* **REQUIREMENT**
Exclude all images and print the entries below exactly.
DATASET RECORDS Start Marker
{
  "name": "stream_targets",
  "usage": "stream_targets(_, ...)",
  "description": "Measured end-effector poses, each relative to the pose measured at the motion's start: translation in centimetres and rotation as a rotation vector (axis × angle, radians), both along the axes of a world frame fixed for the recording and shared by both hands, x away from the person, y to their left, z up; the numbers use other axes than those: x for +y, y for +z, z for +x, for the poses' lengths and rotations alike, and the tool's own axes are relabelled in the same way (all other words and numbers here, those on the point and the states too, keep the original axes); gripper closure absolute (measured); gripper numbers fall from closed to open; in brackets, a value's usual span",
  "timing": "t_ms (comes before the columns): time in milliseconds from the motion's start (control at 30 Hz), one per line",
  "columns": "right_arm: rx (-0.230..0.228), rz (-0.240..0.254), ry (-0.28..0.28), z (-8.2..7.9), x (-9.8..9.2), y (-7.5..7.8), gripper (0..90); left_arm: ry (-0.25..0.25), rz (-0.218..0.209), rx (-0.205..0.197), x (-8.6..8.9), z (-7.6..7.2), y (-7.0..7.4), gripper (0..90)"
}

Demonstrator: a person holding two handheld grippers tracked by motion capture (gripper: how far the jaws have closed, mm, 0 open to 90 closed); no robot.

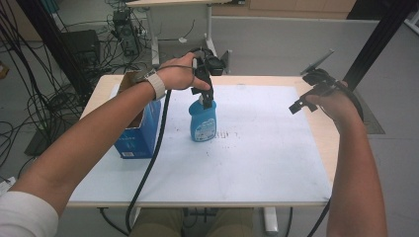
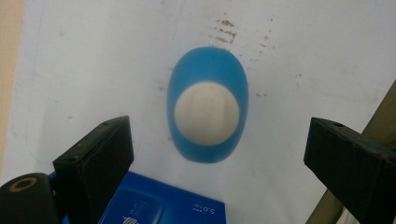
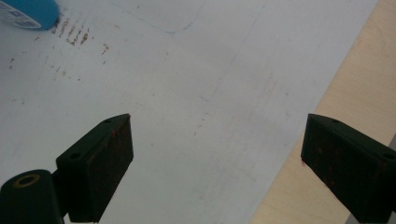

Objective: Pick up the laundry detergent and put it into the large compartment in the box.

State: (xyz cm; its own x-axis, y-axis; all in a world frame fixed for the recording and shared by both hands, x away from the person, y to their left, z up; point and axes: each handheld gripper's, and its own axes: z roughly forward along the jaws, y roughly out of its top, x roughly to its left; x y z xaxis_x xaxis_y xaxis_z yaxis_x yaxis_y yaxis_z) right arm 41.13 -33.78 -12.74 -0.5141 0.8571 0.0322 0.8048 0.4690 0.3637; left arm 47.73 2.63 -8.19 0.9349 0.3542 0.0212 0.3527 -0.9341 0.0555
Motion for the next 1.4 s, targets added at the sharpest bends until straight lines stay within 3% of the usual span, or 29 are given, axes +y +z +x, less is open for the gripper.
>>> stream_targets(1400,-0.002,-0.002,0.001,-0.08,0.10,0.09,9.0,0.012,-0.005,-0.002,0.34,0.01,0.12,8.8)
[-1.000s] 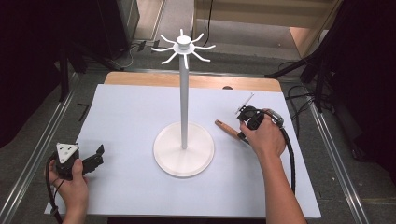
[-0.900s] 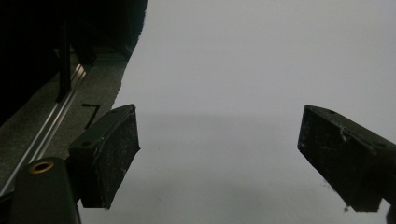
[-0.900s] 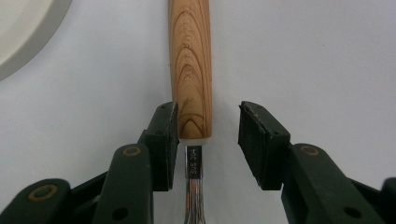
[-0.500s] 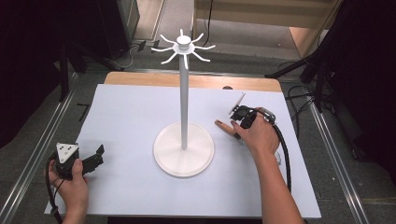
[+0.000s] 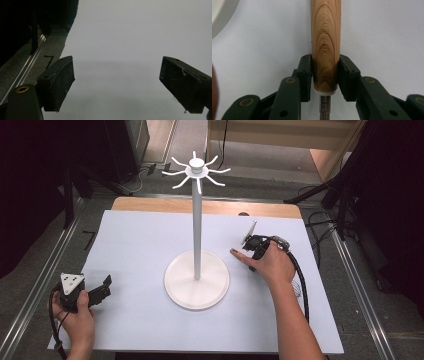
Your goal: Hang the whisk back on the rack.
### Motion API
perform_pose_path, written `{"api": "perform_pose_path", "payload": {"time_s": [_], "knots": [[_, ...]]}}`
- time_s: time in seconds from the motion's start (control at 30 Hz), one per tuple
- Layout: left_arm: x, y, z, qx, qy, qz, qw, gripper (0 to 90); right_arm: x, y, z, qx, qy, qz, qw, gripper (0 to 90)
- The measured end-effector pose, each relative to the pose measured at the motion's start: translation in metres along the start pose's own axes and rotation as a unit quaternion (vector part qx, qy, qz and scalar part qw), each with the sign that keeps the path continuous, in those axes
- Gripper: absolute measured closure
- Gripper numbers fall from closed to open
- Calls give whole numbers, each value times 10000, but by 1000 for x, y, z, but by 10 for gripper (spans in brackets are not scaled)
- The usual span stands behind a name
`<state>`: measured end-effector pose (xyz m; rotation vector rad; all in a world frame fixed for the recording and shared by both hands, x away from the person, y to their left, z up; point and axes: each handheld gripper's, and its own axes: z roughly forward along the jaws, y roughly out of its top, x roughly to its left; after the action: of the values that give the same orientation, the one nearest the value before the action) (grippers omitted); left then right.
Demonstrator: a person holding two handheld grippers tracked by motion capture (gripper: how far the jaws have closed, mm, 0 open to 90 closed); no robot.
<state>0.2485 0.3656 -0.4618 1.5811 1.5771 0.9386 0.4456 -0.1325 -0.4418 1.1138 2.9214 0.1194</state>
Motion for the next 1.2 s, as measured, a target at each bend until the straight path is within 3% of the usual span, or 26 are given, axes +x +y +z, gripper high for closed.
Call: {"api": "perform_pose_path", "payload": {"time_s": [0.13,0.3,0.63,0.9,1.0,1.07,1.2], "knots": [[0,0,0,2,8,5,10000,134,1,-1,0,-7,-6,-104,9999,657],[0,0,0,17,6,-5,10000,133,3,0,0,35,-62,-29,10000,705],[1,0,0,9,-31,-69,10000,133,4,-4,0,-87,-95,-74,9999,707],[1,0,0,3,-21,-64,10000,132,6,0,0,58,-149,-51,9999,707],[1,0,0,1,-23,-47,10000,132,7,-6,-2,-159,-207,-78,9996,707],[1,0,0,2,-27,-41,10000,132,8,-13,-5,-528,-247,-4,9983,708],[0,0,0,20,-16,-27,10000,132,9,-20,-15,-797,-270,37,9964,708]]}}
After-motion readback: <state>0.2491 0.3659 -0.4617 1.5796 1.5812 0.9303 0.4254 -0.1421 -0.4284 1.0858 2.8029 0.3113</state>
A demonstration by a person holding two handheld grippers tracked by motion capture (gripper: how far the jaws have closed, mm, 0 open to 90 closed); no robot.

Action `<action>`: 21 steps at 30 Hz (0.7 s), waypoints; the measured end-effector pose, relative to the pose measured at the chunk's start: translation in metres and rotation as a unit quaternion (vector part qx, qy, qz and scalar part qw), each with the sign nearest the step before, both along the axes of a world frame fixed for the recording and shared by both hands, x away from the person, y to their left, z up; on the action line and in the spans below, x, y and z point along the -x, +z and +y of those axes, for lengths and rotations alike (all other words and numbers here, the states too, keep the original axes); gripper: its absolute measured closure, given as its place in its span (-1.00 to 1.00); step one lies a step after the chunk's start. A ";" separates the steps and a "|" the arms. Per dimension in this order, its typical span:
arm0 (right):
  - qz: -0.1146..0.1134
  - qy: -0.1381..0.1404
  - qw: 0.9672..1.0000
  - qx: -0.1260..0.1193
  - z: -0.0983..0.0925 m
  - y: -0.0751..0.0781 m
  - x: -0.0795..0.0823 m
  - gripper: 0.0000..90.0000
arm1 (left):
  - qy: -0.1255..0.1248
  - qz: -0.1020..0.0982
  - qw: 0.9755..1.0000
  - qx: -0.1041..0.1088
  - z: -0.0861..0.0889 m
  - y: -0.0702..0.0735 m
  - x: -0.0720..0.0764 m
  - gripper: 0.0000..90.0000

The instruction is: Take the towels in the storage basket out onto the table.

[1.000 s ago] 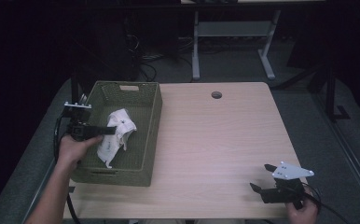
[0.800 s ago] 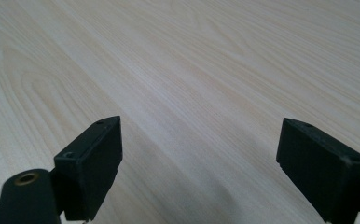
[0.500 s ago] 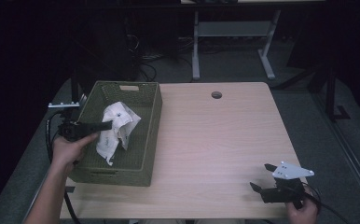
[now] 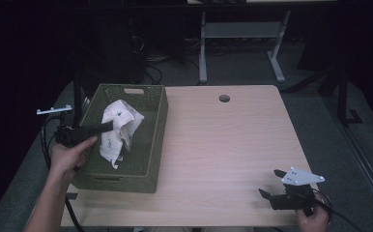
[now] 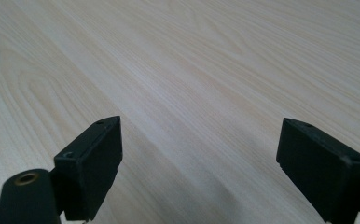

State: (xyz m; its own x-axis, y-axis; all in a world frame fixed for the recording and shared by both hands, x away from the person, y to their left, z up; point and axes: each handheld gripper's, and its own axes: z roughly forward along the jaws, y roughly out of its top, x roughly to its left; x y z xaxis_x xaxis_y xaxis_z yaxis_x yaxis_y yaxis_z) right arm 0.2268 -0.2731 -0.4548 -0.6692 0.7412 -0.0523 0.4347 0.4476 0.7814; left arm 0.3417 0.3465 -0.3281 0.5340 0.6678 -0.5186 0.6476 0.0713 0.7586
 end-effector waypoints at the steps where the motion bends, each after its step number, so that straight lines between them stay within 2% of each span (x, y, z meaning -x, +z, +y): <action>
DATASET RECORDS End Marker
* **RESPONSE AREA**
{
  "name": "stream_targets",
  "usage": "stream_targets(_, ...)",
  "description": "Measured end-effector poses, each relative to the pose measured at the motion's start: translation in centimetres and rotation as a rotation vector (axis × angle, radians), both along the axes of a world frame fixed for the recording and shared by both hands, x away from the person, y to their left, z up; the numbers use other axes than those: x for +y, y for +z, z for +x, for the poses' lengths and rotations alike, and the tool's own axes are relabelled in the same way (all other words and numbers here, those on the point and the states too, keep the original axes); gripper closure absolute (measured); gripper numbers fall from closed to open; in brackets, a value's usual span",
  "timing": "t_ms (comes before the columns): time in milliseconds from the motion's start (control at 30 Hz), one per line",
  "columns": "right_arm: rx (-0.230..0.228), rz (-0.240..0.254), ry (-0.28..0.28), z (-8.2..7.9), x (-9.8..9.2), y (-7.5..7.8), gripper (0..90); left_arm: ry (-0.25..0.25), rz (-0.218..0.209), rx (-0.205..0.197), x (-8.6..8.9), z (-7.6..7.2), y (-7.0..7.4), gripper (0..90)"
}

Demonstrator: a person holding two handheld grippers tracked by motion capture (gripper: how far the jaws have closed, mm, 0 open to 90 closed); no robot.


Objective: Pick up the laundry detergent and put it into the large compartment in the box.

State: (xyz cm; its own x-axis, y-axis; all in a world frame fixed for the recording and shared by both hands, x away from the person, y to their left, z up; point and axes: each handheld gripper's, and its own axes: z roughly forward along the jaws, y roughly out of its top, x roughly to its left; x y z xaxis_x xaxis_y xaxis_z yaxis_x yaxis_y yaxis_z) right arm 41.13 -33.78 -12.74 -0.5141 0.8571 0.0322 0.8048 0.4690 0.3637; left arm 47.73 2.63 -8.19 0.9349 0.3542 0.0212 0.3527 -0.9341 0.0555
Motion for the next 1.4 s, targets added at the sharpest bends until straight lines stay within 3% of the usual span, or 29 are given, axes +y +z +x, less is open for the gripper.
>>> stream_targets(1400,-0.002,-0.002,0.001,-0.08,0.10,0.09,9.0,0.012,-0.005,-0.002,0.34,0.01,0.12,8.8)
[-1.000s] 
[-0.900s] 
[-0.900s] 
[-0.500s] 
[+0.000s] 
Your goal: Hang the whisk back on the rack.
### Motion API
perform_pose_path, written `{"api": "perform_pose_path", "payload": {"time_s": [_], "knots": [[_, ...]]}}`
- time_s: time in seconds from the motion's start (control at 30 Hz), one per tuple
- Layout: left_arm: x, y, z, qx, qy, qz, qw, gripper (0 to 90); right_arm: x, y, z, qx, qy, qz, qw, gripper (0 to 90)
- The measured end-effector pose, each relative to the pose measured at the motion's start: translation in metres along the start pose's own axes and rotation as a unit quaternion (vector part qx, qy, qz and scalar part qw), each with the sign that keeps the path continuous, in those axes
- Gripper: absolute measured closure
- Gripper numbers fall from closed to open
- Calls give whole numbers, each value times 10000, but by 1000 for x, y, z, but by 10 for gripper (spans in brackets are not scaled)
- The usual span stands behind a name
`<state>`: measured end-effector pose (xyz m; rotation vector rad; all in a world frame fixed for the recording and shared by both hands, x away from the person, y to their left, z up; point and axes: each handheld gripper's, and its own axes: z roughly forward along the jaws, y roughly out of its top, x roughly to its left; after the action: of the values that give the same orientation, the one nearest the value before the action) (grippers omitted); left then right.
Demonstrator: a person holding two handheld grippers tracked by motion capture (gripper: how far the jaws have closed, mm, 0 open to 90 closed); no robot.
<state>0.2485 0.3656 -0.4618 1.5811 1.5771 0.9386 0.4456 -0.1325 -0.4418 1.1138 2.9214 0.1194</state>
Motion for the next 1.2 s, as measured, a target at each bend until the straight path is within 3% of the usual span, or 26 are given, axes +x +y +z, gripper high for closed.
Call: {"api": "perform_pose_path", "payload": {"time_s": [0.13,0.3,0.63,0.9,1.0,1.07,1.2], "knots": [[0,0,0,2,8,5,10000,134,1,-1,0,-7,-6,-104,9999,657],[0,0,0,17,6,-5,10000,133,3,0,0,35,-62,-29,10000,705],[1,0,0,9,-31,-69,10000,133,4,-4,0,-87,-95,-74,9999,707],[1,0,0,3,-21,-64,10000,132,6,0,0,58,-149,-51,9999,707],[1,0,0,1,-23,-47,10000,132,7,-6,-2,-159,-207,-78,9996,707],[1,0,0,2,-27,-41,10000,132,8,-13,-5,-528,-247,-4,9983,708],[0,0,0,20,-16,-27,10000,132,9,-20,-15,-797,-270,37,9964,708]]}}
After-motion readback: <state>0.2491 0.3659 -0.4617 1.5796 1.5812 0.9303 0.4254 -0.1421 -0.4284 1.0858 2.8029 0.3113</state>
A demonstration by a person holding two handheld grippers tracked by motion capture (gripper: how far the jaws have closed, mm, 0 open to 90 closed); no robot.

Action `<action>`: 21 steps at 30 Hz (0.7 s), waypoints; the measured end-effector pose, relative to the pose measured at the chunk's start: translation in metres and rotation as a unit quaternion (vector part qx, qy, qz and scalar part qw), each with the sign nearest the step before, both along the axes of a world frame fixed for the recording and shared by both hands, x away from the person, y to their left, z up; on the action line and in the spans below, x, y and z point along the -x, +z and +y of those axes, for lengths and rotations alike (all other words and numbers here, the states too, keep the original axes); gripper: its absolute measured closure, given as its place in its span (-1.00 to 1.00); step one lies a step after the chunk's start. A ";" separates the steps and a "|" the arms. Per dimension in this order, its typical span:
arm0 (right):
  - qz: -0.1146..0.1134
  - qy: -0.1381..0.1404
  - qw: 0.9672..1.0000
  - qx: -0.1260..0.1193
  - z: -0.0983..0.0925 m
  - y: -0.0751..0.0781 m
  - x: -0.0795..0.0823 m
  - gripper: 0.0000..90.0000
arm1 (left):
  - qy: -0.1255..0.1248
  - qz: -0.1020..0.0982
  - qw: 0.9755..1.0000
  - qx: -0.1041..0.1088
  - z: -0.0861..0.0889 m
  - y: -0.0702..0.0735 m
  - x: -0.0720..0.0764 m
  - gripper: 0.0000..90.0000

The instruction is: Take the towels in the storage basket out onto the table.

[1.000 s ago] 
[0.800 s ago] 
[0.500 s ago] 
[now] 
[now] 

State: (xyz m; its own x-axis, y-axis; all in a world frame fixed for the recording and shared by both hands, x away from the person, y to their left, z up; point and axes: each handheld gripper's, and its own axes: z roughly forward along the jaws, y roughly out of its top, x roughly to its left; x y z xaxis_x xaxis_y xaxis_z yaxis_x yaxis_y yaxis_z) right arm 0.2268 -0.2731 -0.4548 -0.6692 0.7412 -0.0523 0.4347 0.4476 0.7814; left arm 0.3417 0.3465 -0.3281 0.5340 0.6678 -0.5186 0.6476 0.0713 0.7586
 end-effector waypoints at the steps where the motion bends, each after its step number, so that straight lines between them stay within 2% of each span (x, y, z meaning -x, +z, +y): <action>

That concludes the exercise.